++++ Data for this exercise
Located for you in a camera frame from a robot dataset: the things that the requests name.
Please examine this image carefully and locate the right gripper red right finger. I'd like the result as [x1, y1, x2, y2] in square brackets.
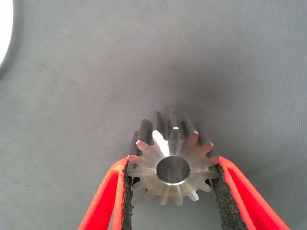
[211, 155, 291, 230]

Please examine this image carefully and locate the round metal carrier plate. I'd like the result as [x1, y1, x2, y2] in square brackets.
[0, 0, 14, 72]

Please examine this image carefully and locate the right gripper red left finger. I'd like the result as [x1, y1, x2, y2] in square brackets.
[78, 157, 134, 230]

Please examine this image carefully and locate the small steel planetary gear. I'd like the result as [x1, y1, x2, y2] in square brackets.
[128, 108, 221, 207]

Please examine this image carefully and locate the dark grey table cloth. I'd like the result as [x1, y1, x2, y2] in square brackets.
[0, 0, 307, 230]

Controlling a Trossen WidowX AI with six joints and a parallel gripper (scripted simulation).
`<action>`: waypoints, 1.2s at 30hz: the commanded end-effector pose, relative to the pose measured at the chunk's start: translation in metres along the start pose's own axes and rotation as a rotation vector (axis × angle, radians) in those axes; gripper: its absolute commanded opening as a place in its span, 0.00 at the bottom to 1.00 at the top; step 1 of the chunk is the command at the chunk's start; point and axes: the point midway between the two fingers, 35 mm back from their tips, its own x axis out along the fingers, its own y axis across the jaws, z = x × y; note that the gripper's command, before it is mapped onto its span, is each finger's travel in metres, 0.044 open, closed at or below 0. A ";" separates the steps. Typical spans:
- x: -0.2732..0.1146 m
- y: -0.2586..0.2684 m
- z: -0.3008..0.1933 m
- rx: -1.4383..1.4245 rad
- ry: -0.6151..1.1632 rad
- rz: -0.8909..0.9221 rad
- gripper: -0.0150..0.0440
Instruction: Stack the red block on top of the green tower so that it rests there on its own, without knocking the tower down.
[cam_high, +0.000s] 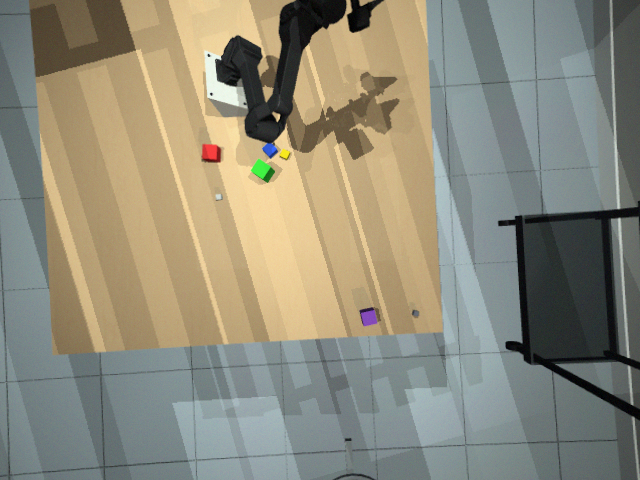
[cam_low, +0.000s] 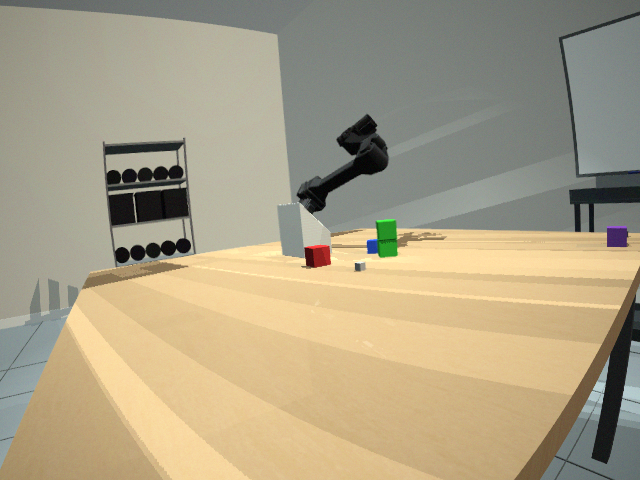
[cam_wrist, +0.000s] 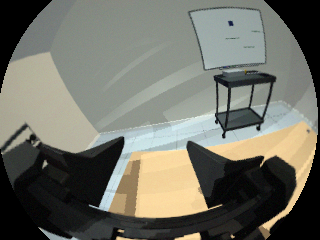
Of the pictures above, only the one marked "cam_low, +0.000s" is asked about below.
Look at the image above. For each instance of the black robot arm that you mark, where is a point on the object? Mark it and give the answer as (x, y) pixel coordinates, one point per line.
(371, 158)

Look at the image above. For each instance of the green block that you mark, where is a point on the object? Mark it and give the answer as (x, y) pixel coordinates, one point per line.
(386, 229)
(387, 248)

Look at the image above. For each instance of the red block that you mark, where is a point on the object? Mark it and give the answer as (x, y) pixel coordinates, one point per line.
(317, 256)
++++++++
Repeat the records in full and exactly, leaving every picture out.

Output
Located for you in a camera frame from a robot dataset: the things that the requests name.
Please examine this image carefully and locate the right gripper red right finger. I'd like the result as [x1, y1, x2, y2] in square brackets.
[211, 155, 291, 230]

Please examine this image carefully and locate the round metal carrier plate. I'd like the result as [x1, y1, x2, y2] in square brackets.
[0, 0, 14, 72]

Please examine this image carefully and locate the right gripper red left finger. I'd like the result as [x1, y1, x2, y2] in square brackets.
[78, 157, 134, 230]

Please examine this image carefully and locate the small steel planetary gear. I'd like the result as [x1, y1, x2, y2] in square brackets.
[128, 108, 221, 207]

Please examine this image carefully and locate the dark grey table cloth. I'd like the result as [x1, y1, x2, y2] in square brackets.
[0, 0, 307, 230]

Controlling a Trossen WidowX AI with six joints and a parallel gripper (scripted simulation).
`<action>`: waypoints, 1.2s at 30hz: the commanded end-effector pose, relative to the pose measured at the chunk's start: translation in metres along the start pose's own axes and rotation as a rotation vector (axis × angle, radians) in those axes; gripper: its absolute commanded opening as a place in its span, 0.00 at the bottom to 1.00 at the top; step 1 of the chunk is the command at the chunk's start; point and axes: the point midway between the two fingers, 35 mm back from their tips, its own x axis out along the fingers, its own y axis across the jaws, z = x × y; note that the gripper's command, before it is mapped onto its span, is each finger's travel in metres, 0.044 open, closed at or below 0. A ";" separates the steps. Typical spans:
- x: -0.2732..0.1146 m
- y: -0.2586..0.2684 m
- z: -0.3008..0.1933 m
- rx: -1.4383..1.4245 rad
- ry: -0.6151..1.1632 rad
- rz: -0.8909..0.9221 rad
- gripper: -0.0150..0.0440
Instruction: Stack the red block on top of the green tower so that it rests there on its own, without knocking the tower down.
[cam_high, +0.000s] 
[cam_low, +0.000s] 
[cam_wrist, +0.000s] 
Of the pictures above, only the one marked "cam_low, +0.000s" is asked about below.
Look at the image above. For each instance of the black robot arm that you mark, where is a point on the object? Mark it and give the answer as (x, y) pixel coordinates, one point per line.
(371, 158)

Look at the image above. For each instance of the green block that you mark, where is a point on the object? Mark it and give the answer as (x, y) pixel coordinates, one point per line.
(386, 229)
(387, 248)

Look at the image above. For each instance of the red block that you mark, where is a point on the object? Mark it and give the answer as (x, y) pixel coordinates, one point per line.
(317, 256)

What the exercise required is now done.